Abstract

Urban redevelopment has been widely acknowledged as a cure for the urban diseases relevant to urban deterioration, decayed environment, and limited land supply in the process of rapid urbanization and economic development in Chinese megacities. Given the slow and inefficient progress of traditionally state-dominated redevelopment because of high transaction costs, Shenzhen has been authorized to pioneer market-oriented urban redevelopment. Our study aims to assess how institutional innovations in urban redevelopment affect the market value of redevelopment projects. In line with this goal, major institutional innovations in market-oriented urban redevelopment are identified and analyzed. Furthermore, a number of hypotheses on whether these innovative rules affect the market value of redevelopment projects are developed. Two-stage regression models are employed, and all existing 183 urban redevelopment projects are used as samples to test these hypotheses. Our empirical findings indicate that the market premium (MP) of redevelopment projects is higher if the developer is the applicant compared with old factory owners, village committees, or the local government department as the applicants. Redevelopment projects from old residential properties gain a higher MP than those from old factory buildings.

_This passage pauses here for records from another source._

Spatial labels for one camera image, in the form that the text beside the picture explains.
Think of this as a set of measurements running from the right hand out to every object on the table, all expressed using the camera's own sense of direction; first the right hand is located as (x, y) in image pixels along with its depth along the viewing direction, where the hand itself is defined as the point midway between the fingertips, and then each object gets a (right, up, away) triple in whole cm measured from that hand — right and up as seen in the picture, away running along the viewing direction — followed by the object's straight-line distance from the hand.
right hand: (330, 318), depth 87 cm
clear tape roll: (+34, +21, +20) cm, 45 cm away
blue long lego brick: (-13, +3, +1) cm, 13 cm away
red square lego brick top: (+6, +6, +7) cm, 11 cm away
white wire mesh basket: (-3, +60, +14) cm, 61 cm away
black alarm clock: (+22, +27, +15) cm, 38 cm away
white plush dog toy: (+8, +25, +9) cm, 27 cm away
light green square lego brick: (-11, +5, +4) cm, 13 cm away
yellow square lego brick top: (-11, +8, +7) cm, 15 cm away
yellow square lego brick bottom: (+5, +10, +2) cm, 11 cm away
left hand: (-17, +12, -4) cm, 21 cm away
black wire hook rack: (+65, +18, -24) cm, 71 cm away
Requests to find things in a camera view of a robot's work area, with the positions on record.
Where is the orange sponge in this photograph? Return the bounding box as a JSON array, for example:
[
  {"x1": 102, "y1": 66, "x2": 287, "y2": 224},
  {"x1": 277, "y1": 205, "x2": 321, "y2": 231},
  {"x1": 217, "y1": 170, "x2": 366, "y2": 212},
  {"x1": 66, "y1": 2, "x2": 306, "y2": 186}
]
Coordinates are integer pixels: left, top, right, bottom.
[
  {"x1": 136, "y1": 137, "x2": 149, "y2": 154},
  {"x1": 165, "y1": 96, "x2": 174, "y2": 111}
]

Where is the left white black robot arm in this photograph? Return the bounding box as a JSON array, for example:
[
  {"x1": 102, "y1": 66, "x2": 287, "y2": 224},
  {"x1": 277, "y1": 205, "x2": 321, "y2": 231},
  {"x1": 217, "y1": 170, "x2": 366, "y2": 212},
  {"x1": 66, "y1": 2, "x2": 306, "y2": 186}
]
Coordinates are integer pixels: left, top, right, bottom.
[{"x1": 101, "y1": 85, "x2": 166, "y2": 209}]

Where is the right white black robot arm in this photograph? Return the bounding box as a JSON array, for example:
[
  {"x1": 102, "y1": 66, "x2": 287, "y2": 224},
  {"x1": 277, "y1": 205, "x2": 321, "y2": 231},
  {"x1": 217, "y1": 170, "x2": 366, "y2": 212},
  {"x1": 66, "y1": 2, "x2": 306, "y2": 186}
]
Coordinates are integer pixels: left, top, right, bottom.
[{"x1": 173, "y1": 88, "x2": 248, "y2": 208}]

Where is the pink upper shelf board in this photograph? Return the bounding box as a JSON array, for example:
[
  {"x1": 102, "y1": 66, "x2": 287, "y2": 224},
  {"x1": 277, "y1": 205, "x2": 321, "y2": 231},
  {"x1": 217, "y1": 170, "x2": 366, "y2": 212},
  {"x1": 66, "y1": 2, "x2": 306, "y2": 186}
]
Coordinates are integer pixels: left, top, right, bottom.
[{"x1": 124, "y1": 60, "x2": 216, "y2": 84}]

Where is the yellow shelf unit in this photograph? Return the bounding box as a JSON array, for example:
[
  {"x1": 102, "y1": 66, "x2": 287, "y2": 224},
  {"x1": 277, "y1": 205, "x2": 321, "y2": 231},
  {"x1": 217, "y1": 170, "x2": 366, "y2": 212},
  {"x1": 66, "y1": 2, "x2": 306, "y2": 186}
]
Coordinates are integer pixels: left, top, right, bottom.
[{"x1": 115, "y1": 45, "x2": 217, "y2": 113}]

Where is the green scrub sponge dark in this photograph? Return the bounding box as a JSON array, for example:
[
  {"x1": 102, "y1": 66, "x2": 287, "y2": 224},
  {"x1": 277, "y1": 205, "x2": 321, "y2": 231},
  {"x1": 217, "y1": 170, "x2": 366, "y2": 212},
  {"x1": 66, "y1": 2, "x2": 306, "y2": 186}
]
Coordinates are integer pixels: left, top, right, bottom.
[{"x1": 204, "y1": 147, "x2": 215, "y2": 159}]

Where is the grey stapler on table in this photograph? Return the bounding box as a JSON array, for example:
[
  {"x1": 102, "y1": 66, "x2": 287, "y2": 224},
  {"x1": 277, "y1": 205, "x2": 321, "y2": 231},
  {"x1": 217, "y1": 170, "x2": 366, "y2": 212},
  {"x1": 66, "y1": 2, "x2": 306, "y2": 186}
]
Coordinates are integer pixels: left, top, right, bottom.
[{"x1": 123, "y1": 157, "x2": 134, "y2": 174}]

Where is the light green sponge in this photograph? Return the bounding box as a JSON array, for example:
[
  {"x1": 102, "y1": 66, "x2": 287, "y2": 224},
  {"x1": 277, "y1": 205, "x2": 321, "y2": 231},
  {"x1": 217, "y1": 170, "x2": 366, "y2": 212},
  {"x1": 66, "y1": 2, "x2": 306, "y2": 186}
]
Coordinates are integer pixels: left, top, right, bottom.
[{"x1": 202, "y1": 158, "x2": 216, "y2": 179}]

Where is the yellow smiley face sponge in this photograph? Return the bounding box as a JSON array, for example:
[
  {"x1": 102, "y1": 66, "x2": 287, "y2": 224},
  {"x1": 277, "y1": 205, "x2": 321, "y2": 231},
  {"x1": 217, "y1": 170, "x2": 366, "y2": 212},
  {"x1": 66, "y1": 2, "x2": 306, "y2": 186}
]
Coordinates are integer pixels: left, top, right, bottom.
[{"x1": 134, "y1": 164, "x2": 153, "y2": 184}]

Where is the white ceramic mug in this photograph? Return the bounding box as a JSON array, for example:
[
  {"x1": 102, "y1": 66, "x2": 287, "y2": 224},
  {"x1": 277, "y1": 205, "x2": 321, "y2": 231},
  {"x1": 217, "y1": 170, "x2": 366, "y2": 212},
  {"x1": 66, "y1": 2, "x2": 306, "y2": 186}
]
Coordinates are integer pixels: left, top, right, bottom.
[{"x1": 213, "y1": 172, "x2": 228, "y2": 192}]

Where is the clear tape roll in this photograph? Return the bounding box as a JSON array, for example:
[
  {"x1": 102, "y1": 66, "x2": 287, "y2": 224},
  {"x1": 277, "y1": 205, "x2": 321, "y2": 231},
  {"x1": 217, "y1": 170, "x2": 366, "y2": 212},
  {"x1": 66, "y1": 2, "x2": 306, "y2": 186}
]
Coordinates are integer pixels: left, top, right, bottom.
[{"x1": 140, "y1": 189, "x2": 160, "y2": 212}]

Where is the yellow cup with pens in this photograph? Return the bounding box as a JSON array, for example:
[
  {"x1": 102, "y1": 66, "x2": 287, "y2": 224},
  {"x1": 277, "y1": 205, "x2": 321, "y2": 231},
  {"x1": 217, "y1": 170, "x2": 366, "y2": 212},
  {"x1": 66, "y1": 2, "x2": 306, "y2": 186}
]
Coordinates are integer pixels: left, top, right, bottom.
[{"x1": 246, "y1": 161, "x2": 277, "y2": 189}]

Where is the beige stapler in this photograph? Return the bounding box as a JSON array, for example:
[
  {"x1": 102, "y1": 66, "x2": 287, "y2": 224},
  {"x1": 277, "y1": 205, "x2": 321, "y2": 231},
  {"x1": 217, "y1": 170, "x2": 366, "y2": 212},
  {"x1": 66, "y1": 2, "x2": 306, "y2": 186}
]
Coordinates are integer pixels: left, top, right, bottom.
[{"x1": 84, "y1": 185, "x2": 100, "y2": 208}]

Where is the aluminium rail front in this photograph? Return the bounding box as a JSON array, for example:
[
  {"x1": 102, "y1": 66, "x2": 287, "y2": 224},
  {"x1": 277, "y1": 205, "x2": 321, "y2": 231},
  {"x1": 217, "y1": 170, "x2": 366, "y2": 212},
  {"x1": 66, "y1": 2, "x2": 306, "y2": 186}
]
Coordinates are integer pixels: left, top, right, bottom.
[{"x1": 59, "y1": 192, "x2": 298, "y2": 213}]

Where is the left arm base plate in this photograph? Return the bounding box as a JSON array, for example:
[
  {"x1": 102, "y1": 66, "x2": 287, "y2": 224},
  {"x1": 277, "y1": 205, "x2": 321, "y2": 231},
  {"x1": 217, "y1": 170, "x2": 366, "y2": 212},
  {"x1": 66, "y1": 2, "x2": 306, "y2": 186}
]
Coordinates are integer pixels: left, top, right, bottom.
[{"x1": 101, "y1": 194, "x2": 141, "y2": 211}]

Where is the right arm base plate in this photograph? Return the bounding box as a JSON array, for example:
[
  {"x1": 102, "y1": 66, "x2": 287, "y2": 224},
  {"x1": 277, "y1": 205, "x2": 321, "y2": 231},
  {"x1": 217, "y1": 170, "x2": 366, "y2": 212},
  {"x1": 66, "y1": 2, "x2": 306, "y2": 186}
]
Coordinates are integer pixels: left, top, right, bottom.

The MP of redevelopment projects from old factories on state-owned land is higher than that on collective-owned land. MP is higher for projects sited in larger urban redevelopment areas and for projects constructed with the public school as the developer obligation. These MP performances incurred by different institutional arrangements in market-oriented urban redevelopments have barely been revealed in previous studies. This study serves as a valuable reference for the government to make tailor-made land value capture schemes so as not to lose public value increases or kill redevelopment projects.